Monday, 08 November 2010

  • I'm Going to be a Master of Disguise :P

    I feel like people put a mask on my face.  And dress me up in a costume I never wanted to wear.  I mean, it's not like I always intend to be sincere.  I hide things.  I don't tell everyone everything.  I water down opinions.  I don't like to *push* people with a very strong opinion or a critical viewpoint.  So I mask some feelings.  Actually, the more I type this, the more I realize that I obviously built part of the disguise.  Way to project the blame, girl.  But really, the disguise exists because of many factors. 

    For example, I'm not a weak person.  Every day I quietly listen to some old customer bitch about the price on something.  She'll stand in front of my register, she's dressed in a kitty cat shirt and sweatpants, shaking her cottony head in extreme disapproval.  Why am I not able to make *my* scanner scan with *her* price?  The incompetence!  I'll calmly explain I'll need to check the shelf price so I can type it in for her.  I leave, check the price, it's not *her* price.  I tell her she's wrong, she bitches some more, she leaves, and I laugh about it later.  But some people would see me as weak, because I don't tell people like her to fuck off *all* the time.  They make the disguise, seeing me as weak.  And I make the disguise, when I pretend stuff like that doesn't bother me at all.  I just don't really see the strength in bitching right back at old ladies.  It makes the store look bad, and it's kinda trashy to yell at people all the time. 

    I'll keep my distance from people, not because I don't like people, but because I don't know how to attach myself to another person's life.  Other than a few people I've somehow managed to develop deep friendships with.  So, I've been called rude.  I've been accused of having a "falling out" with someone when I didn't even realize there was a problem.  I've been told I don't care about anyone but myself, by someone I once strongly admired.  The truth is, I care a lot about people.  Hell, I feel downright despair when  I hear another person crying or yelling.  But I can't connect with people very easily.  I've had a different best friend for just about every year of my life.  My boyfriend is an exception.  We're somehow connected on a ridiculously deep level, and I don't know how I did it, but apparently it's possible. 

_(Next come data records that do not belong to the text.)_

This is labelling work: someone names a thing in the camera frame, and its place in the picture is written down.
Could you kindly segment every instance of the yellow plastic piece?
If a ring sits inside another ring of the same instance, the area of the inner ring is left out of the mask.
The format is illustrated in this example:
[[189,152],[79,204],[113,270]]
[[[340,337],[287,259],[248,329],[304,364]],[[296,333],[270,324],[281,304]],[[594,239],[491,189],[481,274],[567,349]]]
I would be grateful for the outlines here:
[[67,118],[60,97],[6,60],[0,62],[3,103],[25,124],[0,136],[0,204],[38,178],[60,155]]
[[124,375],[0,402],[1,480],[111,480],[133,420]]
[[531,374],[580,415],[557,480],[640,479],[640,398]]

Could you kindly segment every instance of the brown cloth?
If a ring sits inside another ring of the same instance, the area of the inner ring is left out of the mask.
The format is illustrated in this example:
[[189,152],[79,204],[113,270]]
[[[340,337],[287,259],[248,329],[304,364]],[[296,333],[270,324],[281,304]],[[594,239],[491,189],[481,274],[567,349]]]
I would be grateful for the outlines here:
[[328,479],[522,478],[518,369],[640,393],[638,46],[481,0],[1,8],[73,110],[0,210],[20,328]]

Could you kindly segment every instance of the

    I haven't emailed, texted, IM'd, called, or even seen my father in a year.  I've always sort of kept my distance since I moved out.  He told my aunt that he thinks I don't love him.  He thinks I'm disgusted with him.  My sister thinks I can't let things go.  I simply don't want to deal with an awkward conversation filled with accusations.  Somehow I find myself painted as this psychotic monster, a heartless bitch.  I'm really just a spineless little seven year old who is too afraid to do anything but take the easy way out.  I don't hate Dad, I just don't want to hear his frequently vocalized criticisms.  I'm afraid to feel ashamed.  And I'm already horribly remorseful.  So yeah, my sister's right.  I can't let things go. About myself.  I hold onto things about other people just the same as anyone else.  And everyone does.  But people see me as so resentful. "Resent" is not the same as being afraid of something to the point that you prevent it.  If you continually burn your hand on a hot stove top, you're going to stop touching the damn stove top.  It doesn't mean you hate the stove top.  It doesn't mean you'll spend every day angry about how it burned you.  It means you won't play the freaking drums on the burners.  Geez.

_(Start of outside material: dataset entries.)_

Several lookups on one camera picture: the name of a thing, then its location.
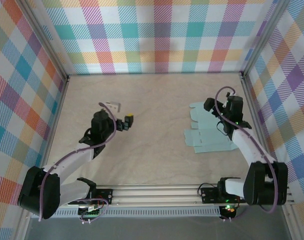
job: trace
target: plaid backdrop
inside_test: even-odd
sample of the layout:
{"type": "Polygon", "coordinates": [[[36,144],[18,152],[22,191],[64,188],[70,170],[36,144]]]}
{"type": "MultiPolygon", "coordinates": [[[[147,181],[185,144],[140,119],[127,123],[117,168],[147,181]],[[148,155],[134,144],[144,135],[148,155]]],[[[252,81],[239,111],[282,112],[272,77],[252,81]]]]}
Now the plaid backdrop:
{"type": "Polygon", "coordinates": [[[304,0],[292,0],[250,73],[252,95],[274,157],[304,224],[304,0]]]}
{"type": "Polygon", "coordinates": [[[39,165],[63,80],[14,0],[0,1],[0,240],[13,232],[27,170],[39,165]]]}
{"type": "Polygon", "coordinates": [[[30,0],[72,73],[113,74],[239,71],[277,1],[42,2],[30,0]]]}

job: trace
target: purple cable
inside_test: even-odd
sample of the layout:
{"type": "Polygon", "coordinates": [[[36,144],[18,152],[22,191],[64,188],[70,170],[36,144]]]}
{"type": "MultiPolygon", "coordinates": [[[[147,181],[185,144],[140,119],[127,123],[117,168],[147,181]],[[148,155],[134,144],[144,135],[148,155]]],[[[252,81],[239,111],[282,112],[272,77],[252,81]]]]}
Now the purple cable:
{"type": "Polygon", "coordinates": [[[79,151],[85,151],[85,150],[89,150],[89,149],[94,149],[94,148],[98,148],[100,146],[103,146],[105,144],[107,144],[109,141],[112,140],[112,138],[114,138],[115,134],[116,134],[116,119],[113,115],[113,113],[111,112],[111,110],[103,103],[99,102],[98,103],[101,107],[104,107],[107,112],[111,115],[112,119],[113,119],[113,123],[114,123],[114,131],[111,135],[111,137],[106,140],[105,142],[103,143],[100,143],[98,145],[95,145],[95,146],[89,146],[89,147],[84,147],[84,148],[80,148],[80,149],[77,149],[75,151],[72,151],[70,153],[68,153],[67,155],[65,155],[64,157],[62,157],[59,161],[57,161],[48,171],[47,173],[45,174],[43,180],[42,180],[42,184],[41,184],[41,189],[40,189],[40,216],[38,218],[38,221],[40,222],[42,220],[42,217],[43,217],[43,193],[44,193],[44,185],[45,185],[45,181],[47,179],[47,177],[50,175],[50,173],[54,170],[54,168],[56,166],[58,166],[61,162],[63,162],[65,159],[67,159],[69,156],[72,156],[73,154],[76,154],[78,153],[79,151]]]}
{"type": "Polygon", "coordinates": [[[89,224],[90,224],[91,222],[93,222],[93,221],[95,221],[95,220],[98,220],[103,214],[106,213],[106,211],[107,211],[107,209],[108,209],[108,200],[103,199],[103,198],[90,198],[90,199],[83,198],[83,199],[78,199],[78,200],[75,200],[75,201],[77,201],[77,202],[80,202],[80,201],[103,201],[103,202],[106,203],[106,208],[105,208],[105,210],[104,210],[99,216],[93,218],[92,220],[85,221],[84,218],[83,218],[84,215],[81,215],[82,224],[84,224],[84,223],[89,223],[89,224]]]}
{"type": "Polygon", "coordinates": [[[243,133],[245,133],[253,142],[253,144],[255,145],[255,147],[258,149],[258,151],[260,152],[261,156],[264,158],[264,160],[266,161],[267,165],[269,166],[271,172],[272,172],[272,176],[273,176],[273,180],[274,180],[274,202],[273,202],[273,206],[270,210],[266,210],[265,208],[262,208],[263,211],[265,211],[266,213],[268,214],[271,214],[275,211],[276,207],[277,207],[277,201],[278,201],[278,184],[277,184],[277,178],[276,178],[276,173],[275,173],[275,170],[271,164],[271,162],[268,160],[267,156],[264,154],[264,151],[261,149],[261,147],[259,146],[259,144],[256,142],[256,140],[253,138],[252,135],[250,135],[245,129],[243,129],[241,126],[238,126],[237,124],[233,123],[232,121],[228,120],[225,116],[223,116],[221,114],[221,112],[219,111],[218,109],[218,104],[217,104],[217,98],[218,98],[218,95],[220,94],[220,92],[224,89],[231,89],[233,90],[233,93],[235,94],[235,89],[233,89],[232,87],[230,86],[224,86],[222,87],[221,89],[218,90],[218,92],[216,93],[216,96],[215,96],[215,108],[216,108],[216,111],[218,112],[218,114],[222,117],[222,119],[224,119],[226,122],[228,122],[229,124],[237,127],[239,130],[241,130],[243,133]]]}

    I guess I need to get comfortable in the role that I intentionally and unintentionally play out.  No use bitching about it.  But I am actively improving connecting with people and being more than just a shallow friend.  Some people can be ignored, because like I said before, when it comes to people who will close the door in your face, being on the inside looking out is much better.  There are some things I'll always keep to myself and other things I'll only tell people I trust.  There are some things I'll want to change, and I'll learn the hard way about half of the shit in my life.  But disguise or no disguise, I'm still me, and life is so short.